The SCC dismissed the appeal. Writing for the majority, Karakatsanis said, “When products, people, and problems cross jurisdictional boundaries, cooperation and comity are vital to ensure that justice is not blocked by provincial borders.
“The opioid epidemic spanning our country is a stark example of a crisis which attracts this cooperation and comity,” Karakatsanis added. “National in scope, it highlights the role a national class action can play in achieving efficiency, consistency, and access to justice for all those who have experienced harm, regardless of geographic boundaries.”
She noted that since BC introduced the ORA, nearly every province and territory in Canada has enacted its version of the statute, each with a provision similar to s. 11. Many of these statutes have an additional provision that says if another province initiates a class action, the government’s claim is subject to that other province’s procedural rules.
The pharmaceutical companies had argued that s. 11 of the ORA unlawfully gave BC the power to act as a representative plaintiff in class actions, which it cannot do under the Class Proceedings Act. The companies noted that the CPA required class representatives to be “persons.”

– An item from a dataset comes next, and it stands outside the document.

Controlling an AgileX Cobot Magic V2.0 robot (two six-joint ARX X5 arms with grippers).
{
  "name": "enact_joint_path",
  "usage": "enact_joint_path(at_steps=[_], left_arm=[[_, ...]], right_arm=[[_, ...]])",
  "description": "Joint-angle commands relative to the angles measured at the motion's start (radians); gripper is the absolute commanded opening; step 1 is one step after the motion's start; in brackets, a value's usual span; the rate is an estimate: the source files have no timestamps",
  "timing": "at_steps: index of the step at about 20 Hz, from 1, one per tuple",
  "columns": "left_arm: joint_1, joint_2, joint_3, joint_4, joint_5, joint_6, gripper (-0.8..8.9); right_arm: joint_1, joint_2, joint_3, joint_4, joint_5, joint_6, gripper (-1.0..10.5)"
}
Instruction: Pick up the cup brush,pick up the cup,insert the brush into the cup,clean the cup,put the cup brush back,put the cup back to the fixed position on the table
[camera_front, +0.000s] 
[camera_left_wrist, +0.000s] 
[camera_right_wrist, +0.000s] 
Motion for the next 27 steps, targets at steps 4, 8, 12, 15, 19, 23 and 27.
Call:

However, the SCC majority said it was not persuaded that the Crown was excluded “from being a ‘person’ for the purposes of the CPA.”
“I do not accept that the purpose of s. 11 of the ORA was to create substantive rights for the Crown by enabling it to engage in litigation under the CPA which it could not otherwise do,” Karakatsanis said. “Based on both the intrinsic and extrinsic evidence, the purpose of s. 11 is to provide a procedural mechanism through which the broader provisions in the ORA could apply to B.C.’s existing, proposed multi-Crown class action.”
The justice added that the practical effects of s. 11 are “constrained: it merely requires foreign Crowns to choose whether they wish to accept the procedural benefits and burdens of the class action that s. 11 authorizes the Crown in right of BC to bring on their behalf, after considering the consequences that this may have on their rights.”
Karakatsanis said the ORA respects the sovereignty of foreign governments and serves as an example of “the important role that national class actions play in matters which span the country, by providing a mechanism to help multiple governments cooperate while working toward the same goal.”
In her dissent, Côté said that while she did not challenge the overall legislative scheme of the ORA, s. 11 raises the question of whether a provincial legislature can enact laws that interfere “with the rights and prerogatives of other provincial governments and the federal government.
“The answer must be no,” she said.
The justice added that she had “serious concerns about the impact that such a provision would have on the legislative sovereignty of other provinces.”
In 2022, BC announced it had reached a proposed $150 settlement with Purdue Canada – the largest settlement of a governmental health claim in Canada’s history. In June, the US Supreme Court blocked a US settlement agreement that would have given Purdue’s owners immunity from opioid-related lawsuits in exchange for paying up to $6 billion in settlements.
Counsel for the parties did not immediately respond to requests for comment.